For easy installation of decoders also by non-specialists the interface connectors have been standardized. The six-pin plug according to NEM 651 is provided for confined spaces; the eight-pin plug according to NEM 652 offers an optional common return for lighting and other functions as well as a free pin for an additional function.

Details

Packet format

The data rate of the track is approximately 8000 bits per second. Each DCC packet begins with a 10-14 bit-long preamble is used for synchronization of the decoder. In a standard packet, a follow address byte, a command byte and a check byte which are in each case preceded by a start bit. The whole package is completed by a stop bit. The check byte is calculated as the XOR operation on the address and command byte.

This Standard Package, however, is no longer the rule, since it is only suitable for controlling locomotives with these constraints. For the switches and other function decoder and modern locomotive decoder extended package format has been defined, which may contain between three and six data bytes.

Motor control

A decoder converts the motor in the appended track non- sinusoidal alternating current with the help of a bridge rectifier to direct current. The motor is supplied with this DC clocked transistors. Unlike in analog mode, not the voltage, but the duty cycle determines the engine speed ( pulse width modulation).

Reading of decoders

Decoder save configuration-relevant data in eight -bit wide registers ( Configuration Variable, CV). There are up to 1024 CVs. The DCC standard requires as a compulsory CVs before the CV1 ( base address ), CV7 (Decoder version ), CV8 ( manufacturer ID) and CV29 ( decoder base configuration). The meaning of some CVs is also standardized, others are manufacturer specific verifiable.

DCC was the simplicity sake originally designed as a unidirectional protocol. The only way to recover from transmission of information to the control center was the so-called pulse acknowledgment (ACK ). In this case, the decoder for 6 ms increases its power consumption to 60 mA by turning on his motor or other consumers. This increased current consumption is recognized by the Central and interpreted as confirmation of the last programming command. Thereby, it is also possible to read the value of a certain CV. In older decoders, this query is only byte-wise possible, so that in extreme cases up to 256 possible values ​​of a CV must be polled until eventually an ACK comes from the decoder.

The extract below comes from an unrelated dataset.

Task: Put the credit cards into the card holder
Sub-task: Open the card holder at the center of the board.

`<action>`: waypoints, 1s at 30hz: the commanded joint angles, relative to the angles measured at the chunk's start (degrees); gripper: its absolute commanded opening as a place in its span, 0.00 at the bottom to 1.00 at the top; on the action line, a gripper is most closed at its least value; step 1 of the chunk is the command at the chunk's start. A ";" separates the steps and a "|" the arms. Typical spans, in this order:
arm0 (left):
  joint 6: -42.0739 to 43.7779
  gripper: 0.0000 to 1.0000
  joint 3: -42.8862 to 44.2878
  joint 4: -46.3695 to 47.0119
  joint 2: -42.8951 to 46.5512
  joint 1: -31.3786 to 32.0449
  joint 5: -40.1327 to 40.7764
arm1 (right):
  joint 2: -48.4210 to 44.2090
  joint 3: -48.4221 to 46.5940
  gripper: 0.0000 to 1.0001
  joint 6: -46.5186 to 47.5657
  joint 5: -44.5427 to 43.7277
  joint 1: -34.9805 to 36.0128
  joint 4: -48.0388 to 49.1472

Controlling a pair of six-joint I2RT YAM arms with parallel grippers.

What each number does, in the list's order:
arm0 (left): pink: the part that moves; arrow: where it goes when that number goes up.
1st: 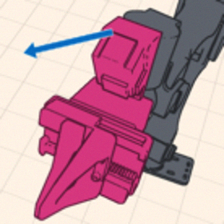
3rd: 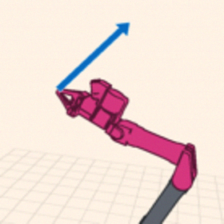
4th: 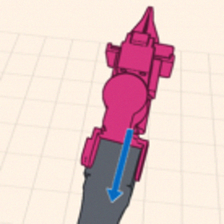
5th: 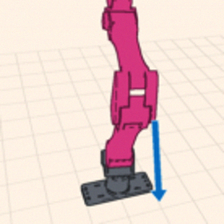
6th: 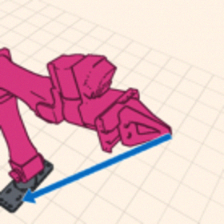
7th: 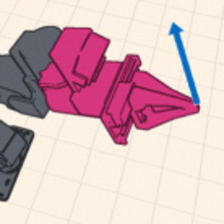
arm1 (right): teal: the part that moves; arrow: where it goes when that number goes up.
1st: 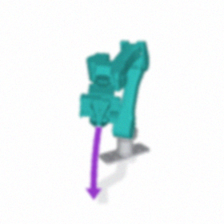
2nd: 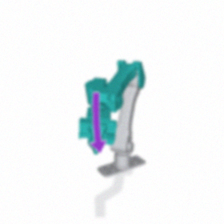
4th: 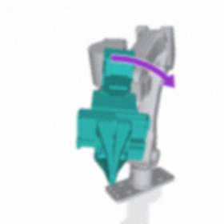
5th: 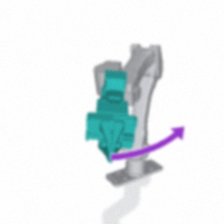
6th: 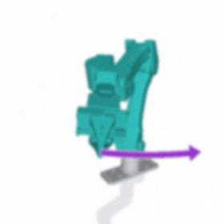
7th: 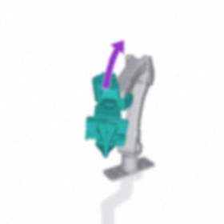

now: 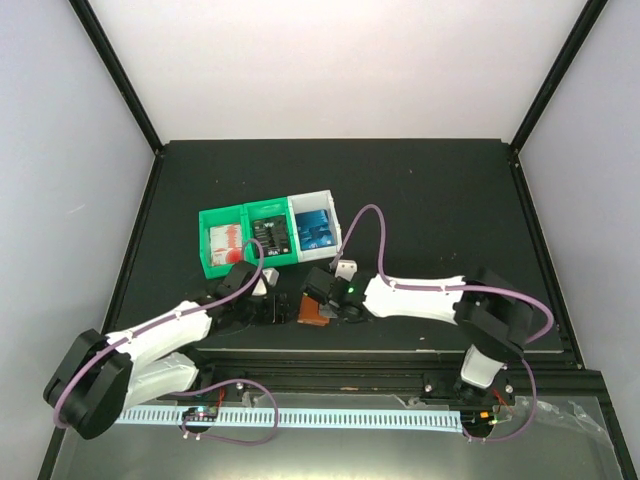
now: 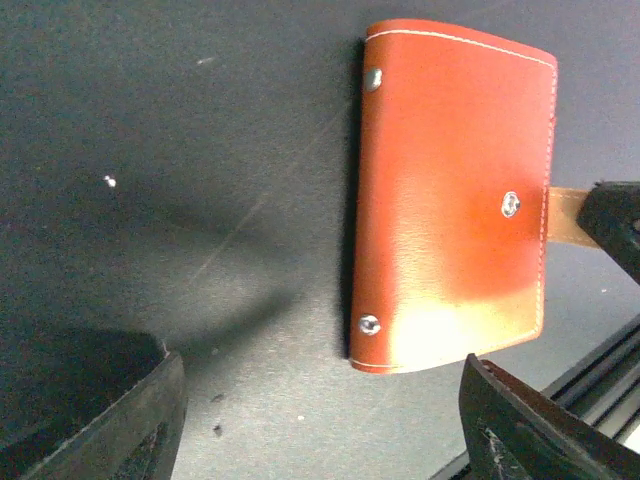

Newer decoders can be bitwise queried so that the maximum number of necessary queries per CV reduced to eight.

Railcom

From the company Lenz and a " working group railcom " with other manufacturers of DCC components an extension of the DCC protocol was developed that enables the decoders to send data over the track during operation. Railcom was standardized by the NMRA RP 9.3.1 than in 2007. To make room for the railcom transmissions, breaks in the light emanating from the Central DCC signal are cut. In a pause of up to 8 bytes can be transferred. The evaluation of the railcom data streams can either locally (that is usually at the level of separate track circuits ) or ( usually at the level of the DCC office) be global. Classic application of a local detector is the vehicle detection in the context of track occupancy detection. A global detector can not assign a local transmitting decoder, but they may include applications such as the Register of a locomotive at the head office.

Mixed operation

Since it is in principle possible ( strictly speaking alternately in milliseconds ) to send Märklin-Motorola digital system and DCC signals at the same time on a track, both systems use particular many 3-rail 2-wire (Märklin H0) systems simultaneously. Almost all on the market digital control units ( centers) are to produce signals capable of DCC and Märklin-Motorola. Also Märklin own current headquarters, the Central Station 2, can next Märklin -Motorola and DCC mfx also generate signals and thus control locomotives and turnouts with DCC decoders.